Sentire il vuoto del presente

Sentire il vuoto del presente

“È a causa dell’immaginazione e del movimento vorace che essa genera che «noi non ci atteniamo mai al presente», come scrive Pascal.

Attenersi al presente significa incontrare il vuoto. Sapersi attenere al presente significa vincere l’immaginazione, la voglia di successo e la falsità che ne viene, e saper sopportare il vuoto. È infatti l’immaginazione, è l’Io naturale, che, all’interno dell’anima, genera il tempo, il ritmo del tempo, dirigendo l’anima o verso il futuro come suo territorio di conquista, o verso il passato, per rallegrarsene o dispiacersene.

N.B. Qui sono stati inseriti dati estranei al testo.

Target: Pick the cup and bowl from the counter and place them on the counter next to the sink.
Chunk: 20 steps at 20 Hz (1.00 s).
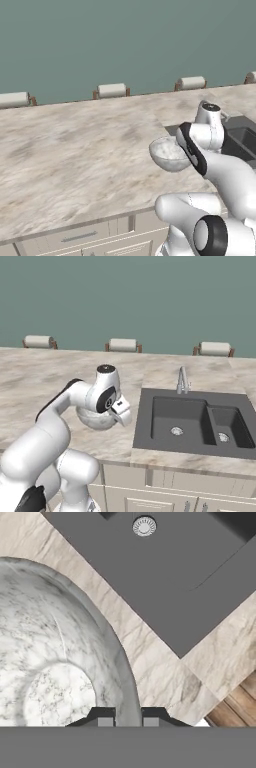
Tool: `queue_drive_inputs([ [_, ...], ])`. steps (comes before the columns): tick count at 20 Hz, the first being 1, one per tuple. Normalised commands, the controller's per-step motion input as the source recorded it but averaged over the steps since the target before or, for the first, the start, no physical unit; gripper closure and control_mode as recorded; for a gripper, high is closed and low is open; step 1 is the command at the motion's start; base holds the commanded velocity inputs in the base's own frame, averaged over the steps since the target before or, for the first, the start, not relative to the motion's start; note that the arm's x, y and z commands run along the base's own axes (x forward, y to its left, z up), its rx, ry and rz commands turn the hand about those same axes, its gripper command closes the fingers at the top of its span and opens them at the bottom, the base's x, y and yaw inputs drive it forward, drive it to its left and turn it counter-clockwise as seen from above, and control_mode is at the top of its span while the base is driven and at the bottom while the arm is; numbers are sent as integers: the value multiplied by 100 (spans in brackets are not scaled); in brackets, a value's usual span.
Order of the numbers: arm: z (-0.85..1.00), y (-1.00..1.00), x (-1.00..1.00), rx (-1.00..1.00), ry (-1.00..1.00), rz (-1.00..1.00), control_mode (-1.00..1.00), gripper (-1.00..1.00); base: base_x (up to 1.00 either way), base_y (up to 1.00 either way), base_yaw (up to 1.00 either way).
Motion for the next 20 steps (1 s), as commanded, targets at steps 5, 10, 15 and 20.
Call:
queue_drive_inputs([
  [5,-4,-18,11,0,0,0,-100,100,0,0,0],
  [10,0,-23,24,0,0,0,-100,100,0,0,0],
  [15,-9,-12,18,0,0,0,-100,100,0,0,0],
  [20,-25,-1,0,0,4,0,-100,100,0,0,0],
])
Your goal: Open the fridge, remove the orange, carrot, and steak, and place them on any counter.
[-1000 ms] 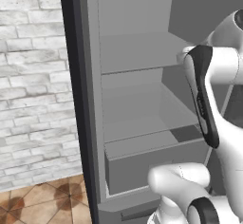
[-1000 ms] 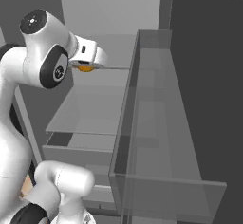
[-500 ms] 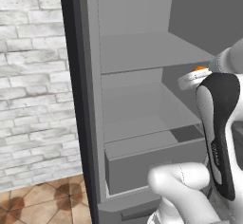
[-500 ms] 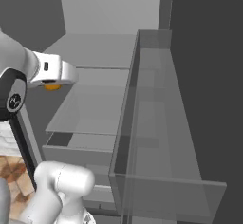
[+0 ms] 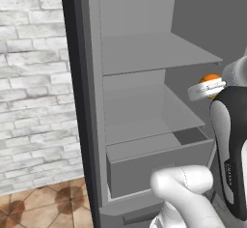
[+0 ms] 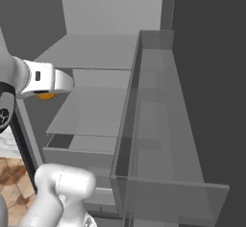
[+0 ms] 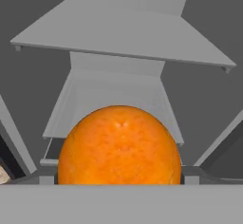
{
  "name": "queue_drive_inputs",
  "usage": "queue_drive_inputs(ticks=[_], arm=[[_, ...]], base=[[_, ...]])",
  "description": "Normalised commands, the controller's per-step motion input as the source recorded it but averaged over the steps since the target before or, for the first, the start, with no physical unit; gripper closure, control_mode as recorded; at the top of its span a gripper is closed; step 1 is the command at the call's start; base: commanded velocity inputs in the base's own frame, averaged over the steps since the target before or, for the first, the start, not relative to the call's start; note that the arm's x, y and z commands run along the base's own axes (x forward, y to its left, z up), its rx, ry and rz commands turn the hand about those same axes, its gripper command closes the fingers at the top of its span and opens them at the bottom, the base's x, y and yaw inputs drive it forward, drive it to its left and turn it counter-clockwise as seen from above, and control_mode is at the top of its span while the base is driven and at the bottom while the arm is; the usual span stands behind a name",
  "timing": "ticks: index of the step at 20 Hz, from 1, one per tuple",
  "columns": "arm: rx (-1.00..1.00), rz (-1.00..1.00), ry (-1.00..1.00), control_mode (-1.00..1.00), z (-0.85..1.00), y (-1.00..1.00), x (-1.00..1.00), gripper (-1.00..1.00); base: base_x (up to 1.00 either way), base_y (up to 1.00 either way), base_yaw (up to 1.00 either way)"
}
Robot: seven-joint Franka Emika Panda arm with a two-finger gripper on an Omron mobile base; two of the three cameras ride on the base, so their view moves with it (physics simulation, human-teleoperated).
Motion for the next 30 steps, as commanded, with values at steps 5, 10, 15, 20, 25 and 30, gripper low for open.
queue_drive_inputs(ticks=[5,10,15,20,25,30], arm=[[0.00,0.00,0.00,-1.00,0.00,0.00,-0.02,1.00],[0.00,0.00,0.00,1.00,0.00,0.00,0.00,1.00],[0.00,0.00,0.00,1.00,0.00,0.00,0.00,1.00],[0.00,0.00,0.00,1.00,0.00,0.00,0.00,1.00],[0.00,0.00,0.00,1.00,0.00,0.00,0.00,1.00],[0.00,0.00,0.00,1.00,0.00,0.00,0.00,1.00]], base=[[0.00,0.00,0.00],[-0.81,0.00,0.00],[-1.00,0.00,0.01],[-1.00,0.07,0.13],[-1.00,0.30,0.29],[-0.70,0.50,0.44]])
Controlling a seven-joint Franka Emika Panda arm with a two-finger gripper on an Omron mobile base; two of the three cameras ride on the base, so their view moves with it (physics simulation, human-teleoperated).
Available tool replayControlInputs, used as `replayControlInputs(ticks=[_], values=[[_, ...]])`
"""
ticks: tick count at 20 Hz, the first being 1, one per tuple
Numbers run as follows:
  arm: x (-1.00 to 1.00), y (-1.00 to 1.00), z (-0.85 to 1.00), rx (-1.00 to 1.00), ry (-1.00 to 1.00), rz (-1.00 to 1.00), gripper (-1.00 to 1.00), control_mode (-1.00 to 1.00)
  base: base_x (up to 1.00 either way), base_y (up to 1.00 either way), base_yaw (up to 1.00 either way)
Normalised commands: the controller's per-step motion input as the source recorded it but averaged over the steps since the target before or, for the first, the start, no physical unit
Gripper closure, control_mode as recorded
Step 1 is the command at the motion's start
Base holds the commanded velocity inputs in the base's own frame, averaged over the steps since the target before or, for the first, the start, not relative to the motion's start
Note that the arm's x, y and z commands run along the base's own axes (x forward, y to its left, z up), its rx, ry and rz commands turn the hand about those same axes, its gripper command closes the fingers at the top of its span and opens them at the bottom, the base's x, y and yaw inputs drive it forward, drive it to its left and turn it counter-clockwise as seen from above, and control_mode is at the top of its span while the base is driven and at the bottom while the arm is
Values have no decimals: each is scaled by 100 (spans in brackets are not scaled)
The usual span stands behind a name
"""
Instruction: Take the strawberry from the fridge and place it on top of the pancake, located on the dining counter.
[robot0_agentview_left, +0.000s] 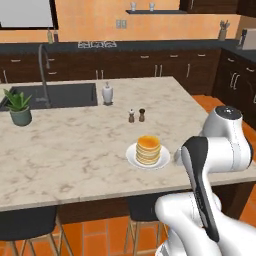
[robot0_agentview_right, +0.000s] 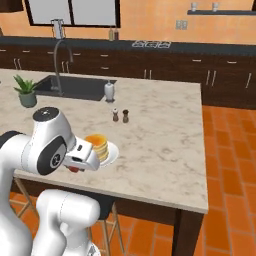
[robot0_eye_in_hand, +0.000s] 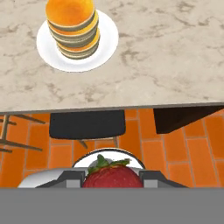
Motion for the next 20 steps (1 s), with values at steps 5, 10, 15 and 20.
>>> replayControlInputs(ticks=[5, 10, 15, 20], values=[[0, 0, 0, 0, 0, 0, 100, 100, 19, 38, 0], [0, 0, 0, 0, 0, 0, 100, 100, 63, 7, 4], [0, 0, 0, 0, 0, 0, 100, 100, 77, 27, 14], [0, 0, 0, 0, 0, 0, 100, 100, 30, 23, 19]])
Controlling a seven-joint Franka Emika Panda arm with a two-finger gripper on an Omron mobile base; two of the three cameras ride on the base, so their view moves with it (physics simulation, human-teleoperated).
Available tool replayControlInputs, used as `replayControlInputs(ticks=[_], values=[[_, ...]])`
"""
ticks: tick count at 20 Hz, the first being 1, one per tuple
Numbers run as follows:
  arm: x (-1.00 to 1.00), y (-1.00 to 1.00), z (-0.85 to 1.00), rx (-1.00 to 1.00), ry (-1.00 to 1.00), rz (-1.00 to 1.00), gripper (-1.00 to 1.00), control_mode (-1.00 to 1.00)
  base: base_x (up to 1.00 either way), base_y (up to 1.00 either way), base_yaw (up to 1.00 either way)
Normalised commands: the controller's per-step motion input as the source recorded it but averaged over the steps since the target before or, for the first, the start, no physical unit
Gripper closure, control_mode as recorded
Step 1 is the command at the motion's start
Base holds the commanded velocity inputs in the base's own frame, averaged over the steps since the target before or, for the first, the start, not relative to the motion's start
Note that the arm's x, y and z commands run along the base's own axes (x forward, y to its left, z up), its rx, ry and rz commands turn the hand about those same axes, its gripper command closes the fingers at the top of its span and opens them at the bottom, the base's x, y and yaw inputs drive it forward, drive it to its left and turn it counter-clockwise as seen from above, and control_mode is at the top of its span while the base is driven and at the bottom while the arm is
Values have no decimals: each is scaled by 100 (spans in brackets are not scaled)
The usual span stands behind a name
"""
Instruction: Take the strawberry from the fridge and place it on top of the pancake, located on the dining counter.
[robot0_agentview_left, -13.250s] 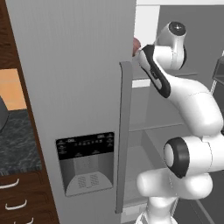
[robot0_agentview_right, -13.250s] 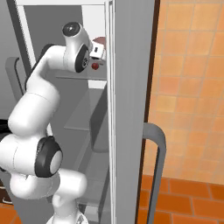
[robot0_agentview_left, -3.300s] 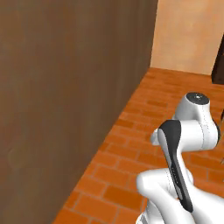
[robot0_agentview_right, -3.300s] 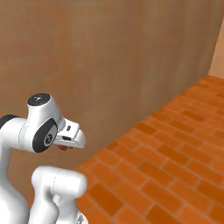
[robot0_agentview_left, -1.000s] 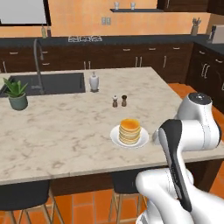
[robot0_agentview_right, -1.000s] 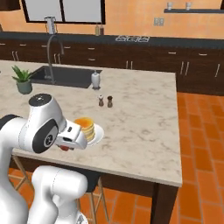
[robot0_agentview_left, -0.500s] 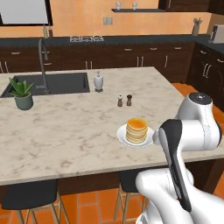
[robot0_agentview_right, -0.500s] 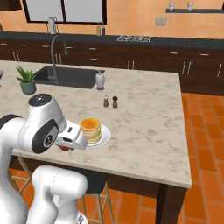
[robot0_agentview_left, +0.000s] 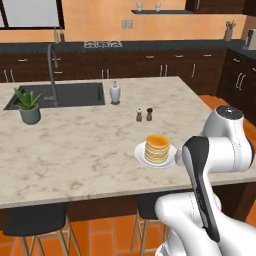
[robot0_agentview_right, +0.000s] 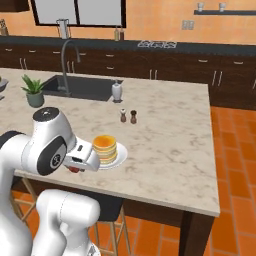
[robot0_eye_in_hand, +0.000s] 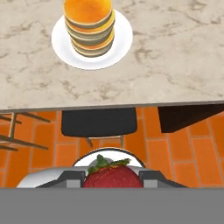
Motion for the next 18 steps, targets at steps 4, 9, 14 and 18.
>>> replayControlInputs(ticks=[4, 9, 14, 18], values=[[21, 8, 3, 0, -1, 4, 100, -100, 6, 8, 4], [74, 26, 45, 0, -9, 5, 100, -100, 0, 0, 0], [100, 7, 23, 3, -6, 3, 100, -100, 0, 0, 0], [100, 0, -9, 3, 0, -3, 100, -100, 0, 0, 0]])
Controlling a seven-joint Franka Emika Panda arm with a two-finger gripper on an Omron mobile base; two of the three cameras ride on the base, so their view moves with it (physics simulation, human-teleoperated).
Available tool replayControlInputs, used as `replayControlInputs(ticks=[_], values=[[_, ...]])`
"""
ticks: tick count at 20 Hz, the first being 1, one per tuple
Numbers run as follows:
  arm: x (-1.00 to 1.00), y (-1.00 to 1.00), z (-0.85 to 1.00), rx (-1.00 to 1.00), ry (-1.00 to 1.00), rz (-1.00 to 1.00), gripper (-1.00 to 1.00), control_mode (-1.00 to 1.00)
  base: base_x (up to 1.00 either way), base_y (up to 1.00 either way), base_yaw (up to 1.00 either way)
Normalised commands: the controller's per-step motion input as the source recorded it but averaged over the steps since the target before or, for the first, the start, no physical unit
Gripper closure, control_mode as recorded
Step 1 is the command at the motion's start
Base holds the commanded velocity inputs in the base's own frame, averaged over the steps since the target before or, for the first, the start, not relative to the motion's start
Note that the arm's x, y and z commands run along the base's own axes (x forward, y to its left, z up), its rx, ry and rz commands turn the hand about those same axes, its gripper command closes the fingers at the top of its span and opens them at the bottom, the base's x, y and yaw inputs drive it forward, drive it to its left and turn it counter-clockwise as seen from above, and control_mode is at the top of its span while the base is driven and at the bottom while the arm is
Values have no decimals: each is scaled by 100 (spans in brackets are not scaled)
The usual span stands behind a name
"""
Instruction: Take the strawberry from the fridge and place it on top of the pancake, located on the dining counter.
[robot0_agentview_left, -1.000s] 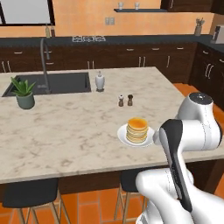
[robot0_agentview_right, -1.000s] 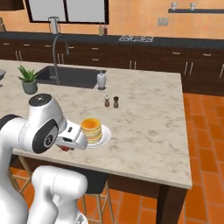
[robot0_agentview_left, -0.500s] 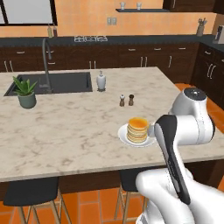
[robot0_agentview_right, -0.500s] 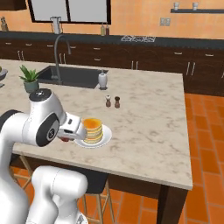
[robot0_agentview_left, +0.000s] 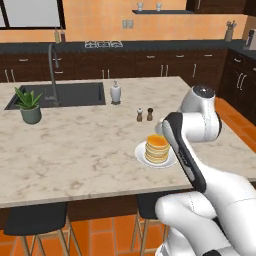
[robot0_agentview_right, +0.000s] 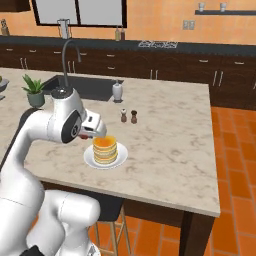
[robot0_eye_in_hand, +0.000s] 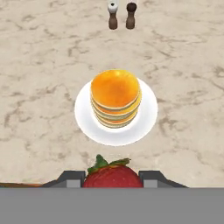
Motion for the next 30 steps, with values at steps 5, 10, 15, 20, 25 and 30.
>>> replayControlInputs(ticks=[5, 10, 15, 20, 25, 30], values=[[100, 0, -31, 0, 6, -10, 100, -100, 0, 0, 0], [100, -2, -55, 0, 4, -12, 100, -100, 0, 0, 0], [81, -21, -45, 0, 6, -2, 100, -100, 0, 0, 0], [44, -2, -27, 0, 0, 0, 100, -100, 0, 0, 0], [1, 3, -22, 0, 0, 0, 100, -100, 0, 0, 0], [0, -3, -18, 0, 0, 0, 100, -100, 0, 0, 0]])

Il presente, invece, è il vuoto, e al vuoto l’anima naturale non sa e non vuole aderire. Chi aderisse veramente al vuoto del presente, avrebbe «rinnegato se stesso», spento l’egoismo primordiale che lo muove. «Il presente di solito ci ferisce». dice Pascal, e ci ferisce perché è la morte dell’Io. Nella stessa direzione questo altro pensiero: «Tutta l’infelicità degli uomini viene da una sola cosa, non sapersene stare in pace in una stanza». […]

Questo desiderio smodato di evasione, di vacanza, di viaggi, di droghe di ogni tipo, è la condizione più chiara della nostra prigionia, anzi, è la nostra prigionia. Il vuoto del presente non si può non percepire. E infatti gli uomini, da sempre, sentono il vuoto dentro di sé. […]

È positivo sentire il vuoto. […] È la caduta degli idoli, il crepuscolo degli Dei. Solo che il vuoto, per non essere distruttivo, occorre saperlo portare, guardare, conoscere. Lo si può fare solo se non si è più attaccati al proprio Io, perché il vuoto che si sente non è altro che la vanità dell’Io […].

Percepire il presente come vuoto è un grande atto spirituale. Fermarsi, zittirsi, oscurare l’immaginazione che sempre lavora in noi, e sentire il vuoto, il nulla […]. Imparare a stare fermi, respirare profondamente, sentire il vuoto del presente, e noi che sprofondiamo in esso liberandoci da noi stessi: non dobbiamo andare più da nessuna parte, siamo arrivati, siamo a casa. […]

La vigilanza è il contrario dell’immaginazione, la grande dissipatrice dell’energia. […] Vigilare è saper guardare il vuoto di cui siamo costituiti, saperlo ascoltare, saper sostare ai suoi margini, senza subire il richiamo dell’immaginazione che lo vuole riempire, dell’immaginazione che è la voce dell’Io”.

Parole molto vicine all’approccio proprio della pratica meditativa. Meditazione è stare nel momento presente del qui e ora, è aderire al reale, uscire dalle fantasticherie, dai sogni, dai turbamenti relativi a ciò che è stato o a ciò che sarà, è essere pienamente nel puro dato esperienziale, è la fuoriuscita dal meccanismo usuale dell’egoico, è il crollo dell’io, è quello spazio vuoto dove tutto accade e dove tutto è guardato con equanimità, semplicità e quiete. È un fermarsi e uno stare ad ascoltare. È pratica di gentilezza e di coraggio.